Women in the public space: a study of Achieng Abura's music
Ochoti, Fred O
MetadataShow full item record
This study examines women and the public space, an arena more often dominated by men in a patriarchal society. Looking at musician Achieng' Abura as a representative of women in the public space, and indeed the music community, the study demonstrates that popular music, a form of mass medium, helps women negotiate for space. Using Gramsci's concept of hegemony and counter-hegemony, and how consensus is developed in society among different social groups, it is found out that music can be used to express opinions on serious issues in society. Culture, the study finds out, is all practices of a group of people in a social context.
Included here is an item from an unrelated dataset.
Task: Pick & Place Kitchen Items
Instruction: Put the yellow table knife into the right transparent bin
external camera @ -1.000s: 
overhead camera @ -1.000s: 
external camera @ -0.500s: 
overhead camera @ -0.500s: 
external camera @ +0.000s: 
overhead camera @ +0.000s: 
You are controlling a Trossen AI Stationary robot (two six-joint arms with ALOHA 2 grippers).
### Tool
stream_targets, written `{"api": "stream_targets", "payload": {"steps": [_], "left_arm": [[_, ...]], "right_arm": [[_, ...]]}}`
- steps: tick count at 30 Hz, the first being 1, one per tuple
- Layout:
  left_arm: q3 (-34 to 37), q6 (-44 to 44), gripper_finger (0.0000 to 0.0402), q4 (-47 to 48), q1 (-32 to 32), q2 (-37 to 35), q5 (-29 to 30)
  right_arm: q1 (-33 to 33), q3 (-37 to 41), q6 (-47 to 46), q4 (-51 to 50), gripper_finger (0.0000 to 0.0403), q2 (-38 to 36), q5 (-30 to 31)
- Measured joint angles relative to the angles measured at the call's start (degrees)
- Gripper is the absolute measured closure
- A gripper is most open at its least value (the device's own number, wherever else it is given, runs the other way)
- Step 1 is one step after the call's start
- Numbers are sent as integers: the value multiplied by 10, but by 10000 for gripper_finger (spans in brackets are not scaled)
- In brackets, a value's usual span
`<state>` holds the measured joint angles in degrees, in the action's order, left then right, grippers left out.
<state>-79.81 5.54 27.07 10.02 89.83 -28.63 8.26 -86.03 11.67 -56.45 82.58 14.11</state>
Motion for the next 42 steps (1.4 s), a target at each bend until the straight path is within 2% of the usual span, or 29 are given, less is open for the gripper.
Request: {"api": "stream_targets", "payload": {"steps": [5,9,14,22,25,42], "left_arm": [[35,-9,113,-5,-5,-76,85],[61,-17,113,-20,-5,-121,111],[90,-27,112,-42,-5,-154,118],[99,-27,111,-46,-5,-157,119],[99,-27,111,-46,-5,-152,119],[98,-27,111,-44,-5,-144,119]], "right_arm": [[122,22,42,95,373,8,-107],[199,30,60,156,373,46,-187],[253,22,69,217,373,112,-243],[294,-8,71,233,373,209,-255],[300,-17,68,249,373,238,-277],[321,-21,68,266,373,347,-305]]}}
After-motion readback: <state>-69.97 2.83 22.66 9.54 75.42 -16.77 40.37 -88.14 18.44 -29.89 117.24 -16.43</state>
The study, while focusing on Achieng Abura and her music, finds out that music can negotiate space for the disenfranchised. Abura's life experiences, to some extent influences her worldview and career as an accomplished Afro- fusion musician in Kenya. Indeed, semiotic analysis of her music shows that her music can aggregate and set agenda around issues of importance in the public space populated by people of disparate cultures and worldviews. Yet while this is the case, her music is also influenced by her struggle against a largely patriarchal society. Her must thus becomes an avenue to finding alternative channels of resistance to the age-old norms that seem to strangle women aspirations. In other words, Abura's music is 'emancipatory', serving to denounce cultural and patriarchal yokes of oppression, campaign for social, economic, political and cultural change and independence.